A recent controversy at the Cameron Family YMCA in Santee has once again given an opportunity to assert the positive case for heteronormativity. Rebecca Phillips, a 17-year-old girl, was in the women’s locker room showering after a workout. Christynne Wood, a 66-year-old transgender woman, was also in the locker room changing after a water aerobics class. Rebecca was shocked and alarmed to find Christynne in a private space reserved for women. When Rebecca brought her concerns to the YMCA staff, she was told that, indeed, the YMCA’s policy, per state law, is that trans people are allowed to use the locker rooms of their gender identity, and thus a controversy was kicked off, one that has become increasingly common.

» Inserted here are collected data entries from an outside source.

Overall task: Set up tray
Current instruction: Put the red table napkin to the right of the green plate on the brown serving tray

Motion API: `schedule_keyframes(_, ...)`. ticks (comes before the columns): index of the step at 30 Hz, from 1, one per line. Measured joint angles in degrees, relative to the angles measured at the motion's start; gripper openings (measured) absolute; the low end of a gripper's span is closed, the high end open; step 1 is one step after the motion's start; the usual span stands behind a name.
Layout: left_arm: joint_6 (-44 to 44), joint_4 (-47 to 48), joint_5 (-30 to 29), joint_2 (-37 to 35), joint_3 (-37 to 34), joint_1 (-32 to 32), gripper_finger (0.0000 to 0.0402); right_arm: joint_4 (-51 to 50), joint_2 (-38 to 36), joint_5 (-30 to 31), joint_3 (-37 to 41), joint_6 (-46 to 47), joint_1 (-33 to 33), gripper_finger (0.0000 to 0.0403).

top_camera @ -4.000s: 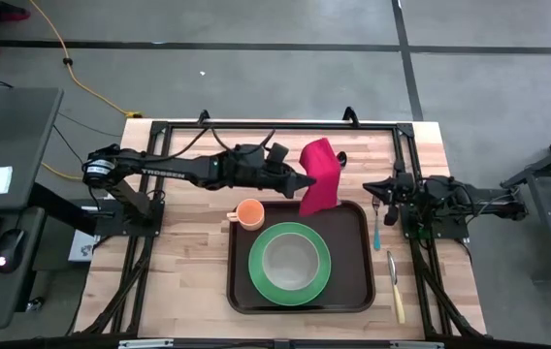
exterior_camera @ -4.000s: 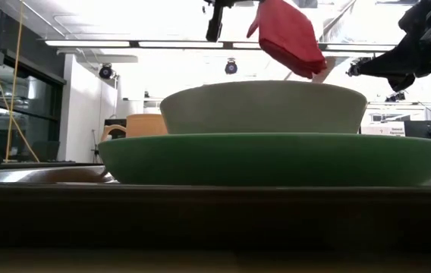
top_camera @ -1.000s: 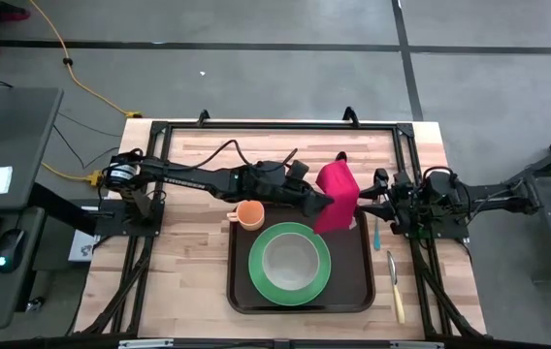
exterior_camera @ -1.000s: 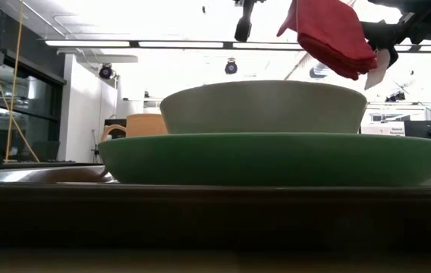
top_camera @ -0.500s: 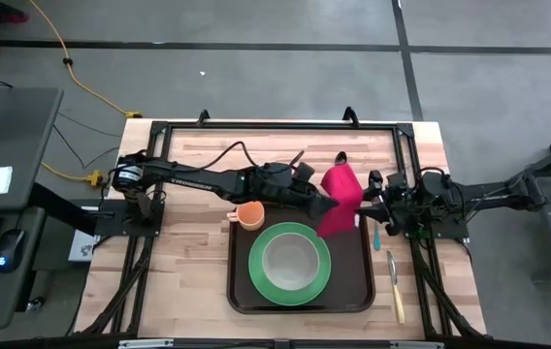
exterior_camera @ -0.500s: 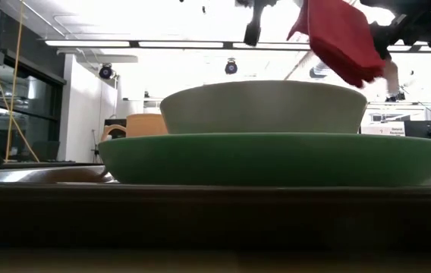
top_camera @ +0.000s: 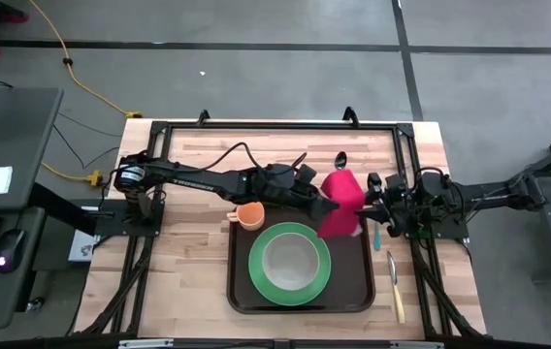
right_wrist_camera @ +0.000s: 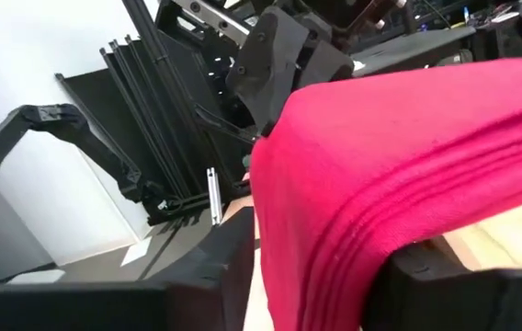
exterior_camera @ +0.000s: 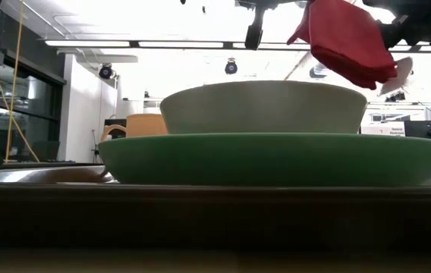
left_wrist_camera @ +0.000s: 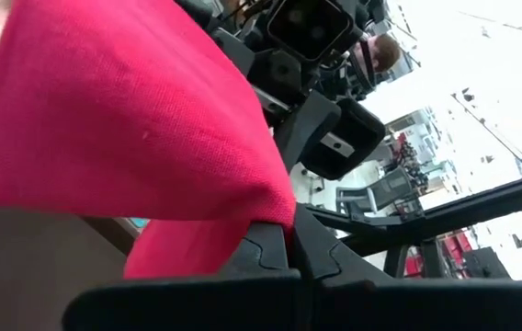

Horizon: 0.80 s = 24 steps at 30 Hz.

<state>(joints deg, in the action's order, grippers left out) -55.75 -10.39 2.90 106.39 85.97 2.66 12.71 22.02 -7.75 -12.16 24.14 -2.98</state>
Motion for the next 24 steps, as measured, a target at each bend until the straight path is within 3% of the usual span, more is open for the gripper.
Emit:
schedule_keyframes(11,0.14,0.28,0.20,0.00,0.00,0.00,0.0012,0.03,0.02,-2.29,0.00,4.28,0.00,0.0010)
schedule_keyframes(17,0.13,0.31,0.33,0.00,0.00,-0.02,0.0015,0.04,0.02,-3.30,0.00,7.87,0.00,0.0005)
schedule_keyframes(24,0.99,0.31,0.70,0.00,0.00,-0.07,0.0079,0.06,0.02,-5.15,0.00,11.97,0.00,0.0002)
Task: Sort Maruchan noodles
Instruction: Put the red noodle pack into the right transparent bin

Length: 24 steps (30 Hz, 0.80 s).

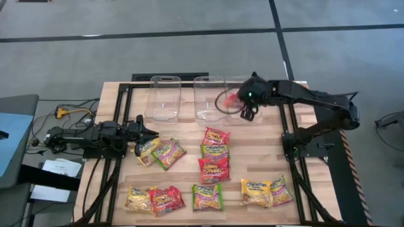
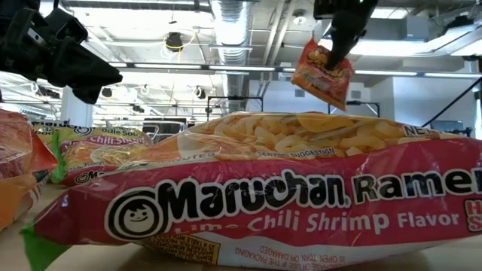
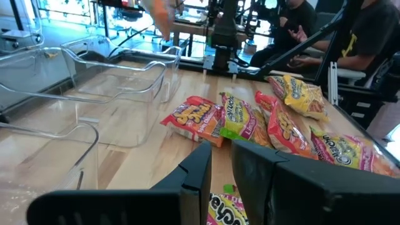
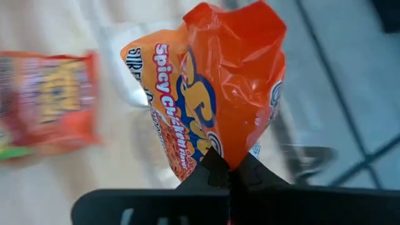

The question now is whose rights win out? Does Rebecca have the right to expect privacy in a women-only space? Does Christynne have the right to a women-only space? What standard should we use to decide?

In today’s society, we have an ever-expanding spectrum of sexual and gender identities. According to the most recent Gallup poll, 19.7 percent of Generation Z respondents identified as LGBTQ in 2022. By comparison, only 3.3 percent of Generation X respondents identified as LGBTQ.

We are in the midst of a massive cultural shift in regard to sexuality and gender, and that change is happening primarily among young people.

I have been a pastor for 22 years and have worked directly with thousands of young people. I would say that in the last decade, I have probably counseled three times as many people about homosexuality than I had in the first 12 years of my ministry, and in the past five years, approximately five times as many people about transgender issues than in the previous 17 years. Issues about sexuality and identity are not going away; in fact, this revolution is only gaining steam.

In light of changing beliefs about sexuality and gender identity, public institutions, businesses and families are having to sort through complicated issues, about public accommodations, locker room use and sports teams, and deeper questions about the nature of the world, our place in it, and what is good, what is right and what is beautiful.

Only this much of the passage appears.